Aim of the exercise: For every line in the records below that contains the word "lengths", add one to a count, and report only that count.
☆ ☆ ☆ ☆ ☆
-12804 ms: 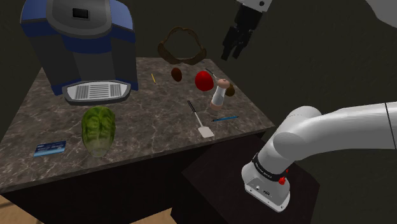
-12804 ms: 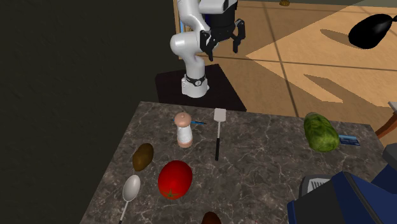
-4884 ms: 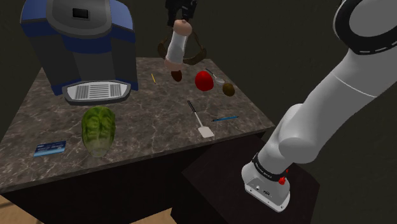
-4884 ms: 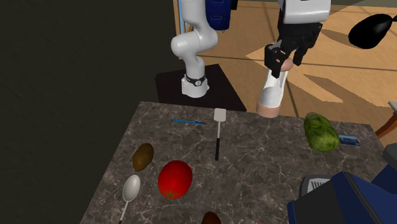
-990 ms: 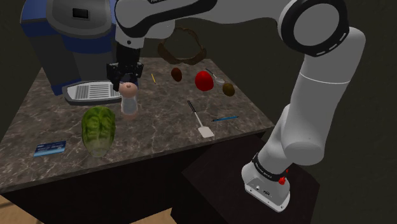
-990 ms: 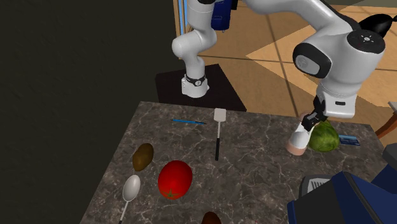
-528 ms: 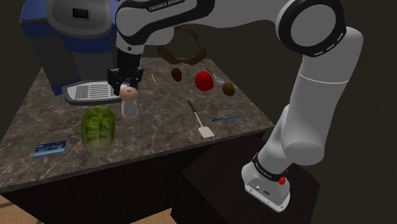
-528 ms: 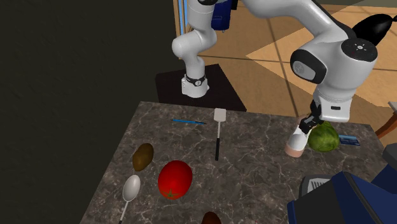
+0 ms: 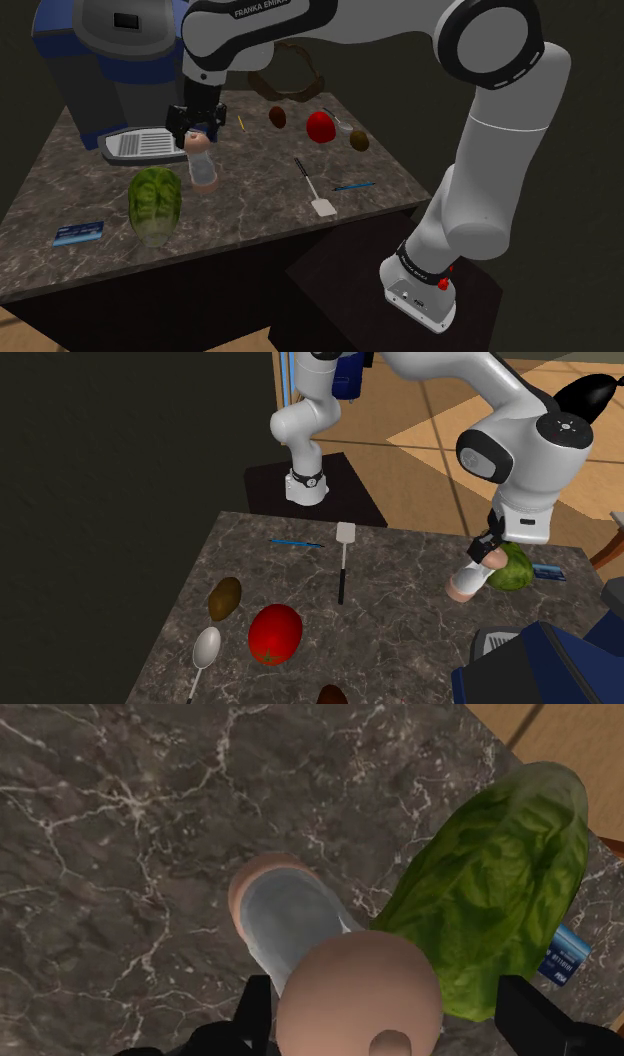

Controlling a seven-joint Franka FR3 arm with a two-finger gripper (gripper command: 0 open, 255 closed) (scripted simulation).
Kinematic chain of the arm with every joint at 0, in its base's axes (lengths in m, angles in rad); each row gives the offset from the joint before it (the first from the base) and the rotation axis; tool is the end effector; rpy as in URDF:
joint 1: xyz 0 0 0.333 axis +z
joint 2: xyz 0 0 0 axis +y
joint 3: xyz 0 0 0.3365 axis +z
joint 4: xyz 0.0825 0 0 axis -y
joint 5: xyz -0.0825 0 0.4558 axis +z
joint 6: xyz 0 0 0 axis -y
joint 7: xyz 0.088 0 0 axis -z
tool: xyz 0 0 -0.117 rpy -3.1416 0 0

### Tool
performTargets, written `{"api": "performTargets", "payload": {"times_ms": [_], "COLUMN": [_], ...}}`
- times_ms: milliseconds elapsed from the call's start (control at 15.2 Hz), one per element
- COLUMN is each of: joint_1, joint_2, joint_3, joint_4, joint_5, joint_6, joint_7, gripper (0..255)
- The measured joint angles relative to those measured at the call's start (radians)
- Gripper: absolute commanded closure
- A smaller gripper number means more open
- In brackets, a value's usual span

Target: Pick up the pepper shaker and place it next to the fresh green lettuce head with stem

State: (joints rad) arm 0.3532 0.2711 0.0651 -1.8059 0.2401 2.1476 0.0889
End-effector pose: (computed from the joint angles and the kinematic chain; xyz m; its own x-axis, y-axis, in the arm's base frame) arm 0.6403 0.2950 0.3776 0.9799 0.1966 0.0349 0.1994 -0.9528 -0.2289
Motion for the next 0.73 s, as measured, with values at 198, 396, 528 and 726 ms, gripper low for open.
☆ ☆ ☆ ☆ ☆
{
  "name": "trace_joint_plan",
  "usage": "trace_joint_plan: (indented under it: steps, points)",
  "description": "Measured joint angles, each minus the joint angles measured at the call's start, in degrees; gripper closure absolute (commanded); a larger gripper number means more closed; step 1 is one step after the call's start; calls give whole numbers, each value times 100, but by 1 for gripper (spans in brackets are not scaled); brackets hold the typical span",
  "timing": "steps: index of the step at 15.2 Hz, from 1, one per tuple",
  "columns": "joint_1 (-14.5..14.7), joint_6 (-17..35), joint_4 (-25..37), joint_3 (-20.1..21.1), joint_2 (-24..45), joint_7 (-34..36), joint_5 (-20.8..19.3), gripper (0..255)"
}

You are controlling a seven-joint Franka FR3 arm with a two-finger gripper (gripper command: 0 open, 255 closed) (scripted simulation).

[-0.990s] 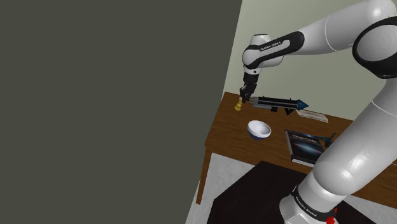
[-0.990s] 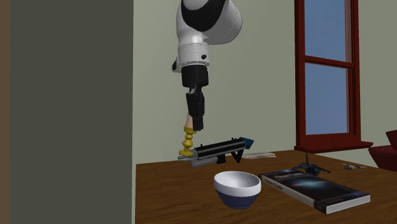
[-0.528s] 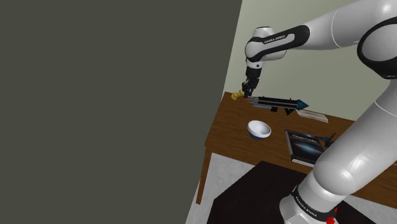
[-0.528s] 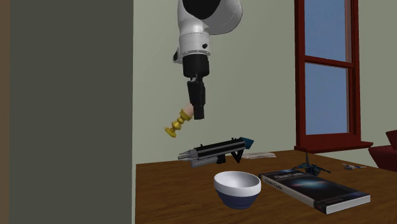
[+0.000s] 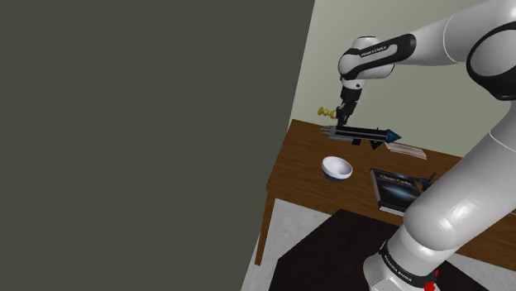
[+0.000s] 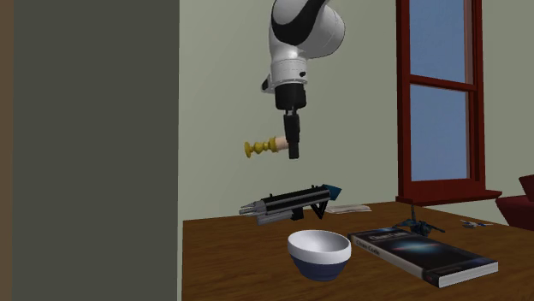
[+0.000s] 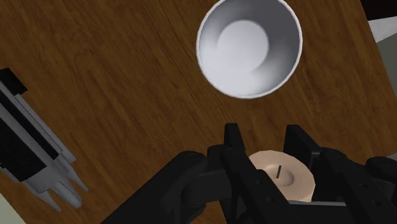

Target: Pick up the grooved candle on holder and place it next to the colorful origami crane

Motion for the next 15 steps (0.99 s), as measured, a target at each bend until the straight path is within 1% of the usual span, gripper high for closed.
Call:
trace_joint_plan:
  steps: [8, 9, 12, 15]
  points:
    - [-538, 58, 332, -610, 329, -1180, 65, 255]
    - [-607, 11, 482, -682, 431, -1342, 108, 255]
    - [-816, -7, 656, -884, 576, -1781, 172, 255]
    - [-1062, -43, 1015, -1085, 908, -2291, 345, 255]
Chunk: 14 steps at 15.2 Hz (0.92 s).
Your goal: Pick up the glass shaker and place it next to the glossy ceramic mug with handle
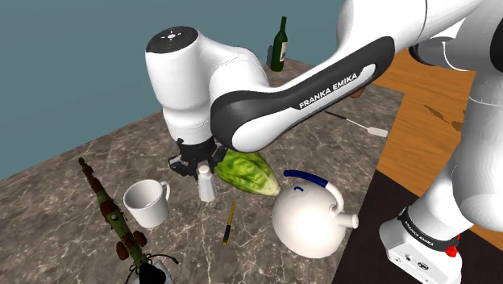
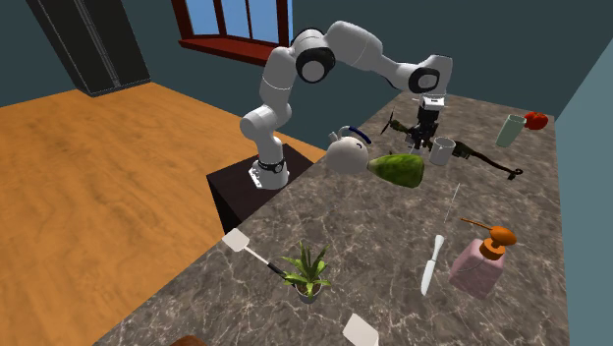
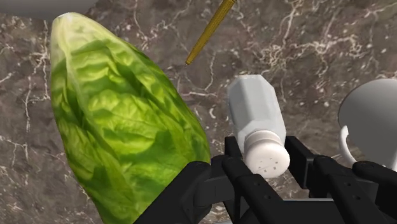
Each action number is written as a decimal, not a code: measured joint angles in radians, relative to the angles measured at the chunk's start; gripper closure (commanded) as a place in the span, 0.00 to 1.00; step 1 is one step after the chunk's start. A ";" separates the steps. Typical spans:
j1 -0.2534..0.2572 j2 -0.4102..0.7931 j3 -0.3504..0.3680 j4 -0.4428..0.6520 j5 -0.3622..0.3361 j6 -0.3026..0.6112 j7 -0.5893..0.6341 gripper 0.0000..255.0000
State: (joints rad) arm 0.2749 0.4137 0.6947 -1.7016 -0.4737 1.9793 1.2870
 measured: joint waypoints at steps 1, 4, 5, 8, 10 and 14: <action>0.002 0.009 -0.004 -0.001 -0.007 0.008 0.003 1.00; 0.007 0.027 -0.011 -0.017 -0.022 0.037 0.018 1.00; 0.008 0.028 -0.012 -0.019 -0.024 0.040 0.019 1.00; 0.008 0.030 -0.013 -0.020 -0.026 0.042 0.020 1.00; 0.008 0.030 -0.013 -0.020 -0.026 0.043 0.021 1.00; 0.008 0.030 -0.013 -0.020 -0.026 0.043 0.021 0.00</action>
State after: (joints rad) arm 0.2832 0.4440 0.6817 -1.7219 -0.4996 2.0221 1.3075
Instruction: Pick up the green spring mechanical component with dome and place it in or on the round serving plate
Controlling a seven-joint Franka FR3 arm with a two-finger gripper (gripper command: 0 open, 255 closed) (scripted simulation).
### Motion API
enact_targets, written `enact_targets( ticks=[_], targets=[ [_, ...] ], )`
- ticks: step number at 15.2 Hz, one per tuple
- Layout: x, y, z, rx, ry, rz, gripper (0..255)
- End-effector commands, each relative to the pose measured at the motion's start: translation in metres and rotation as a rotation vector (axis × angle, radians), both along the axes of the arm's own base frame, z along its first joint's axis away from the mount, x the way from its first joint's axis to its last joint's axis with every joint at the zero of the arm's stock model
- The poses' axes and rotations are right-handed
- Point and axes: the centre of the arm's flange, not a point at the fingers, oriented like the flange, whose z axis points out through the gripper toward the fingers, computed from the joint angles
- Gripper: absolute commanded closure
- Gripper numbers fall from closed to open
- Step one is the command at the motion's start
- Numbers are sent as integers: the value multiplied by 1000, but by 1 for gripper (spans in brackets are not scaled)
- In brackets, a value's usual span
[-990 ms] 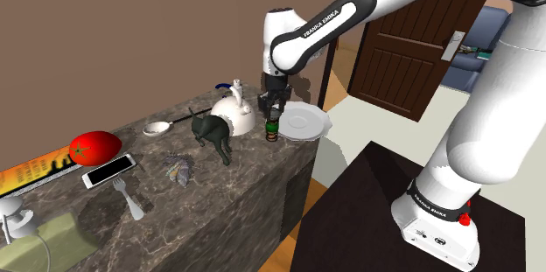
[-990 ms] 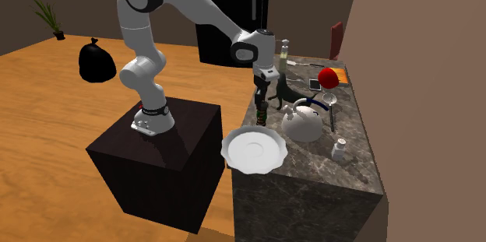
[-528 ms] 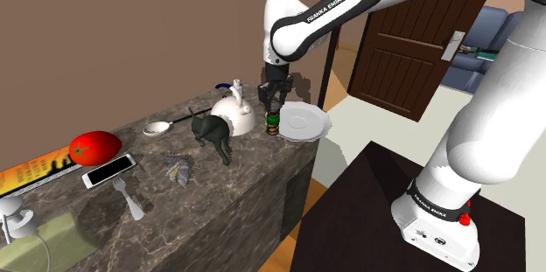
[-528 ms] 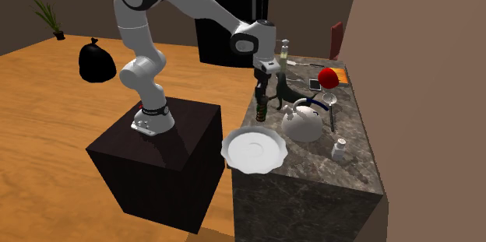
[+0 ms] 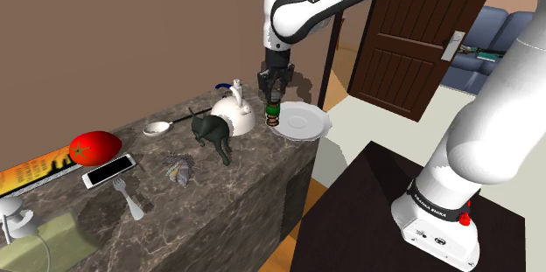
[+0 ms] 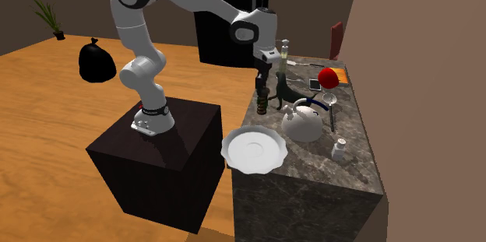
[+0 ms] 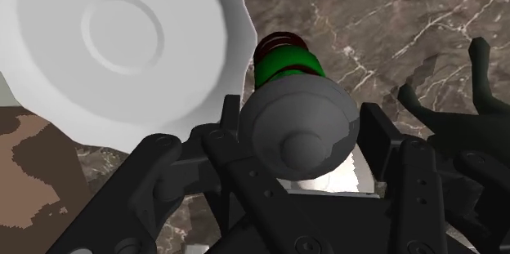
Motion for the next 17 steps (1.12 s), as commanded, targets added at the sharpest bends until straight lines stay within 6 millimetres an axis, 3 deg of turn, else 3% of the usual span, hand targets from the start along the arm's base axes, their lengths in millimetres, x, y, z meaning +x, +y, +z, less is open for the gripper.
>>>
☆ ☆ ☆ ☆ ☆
Task result: 2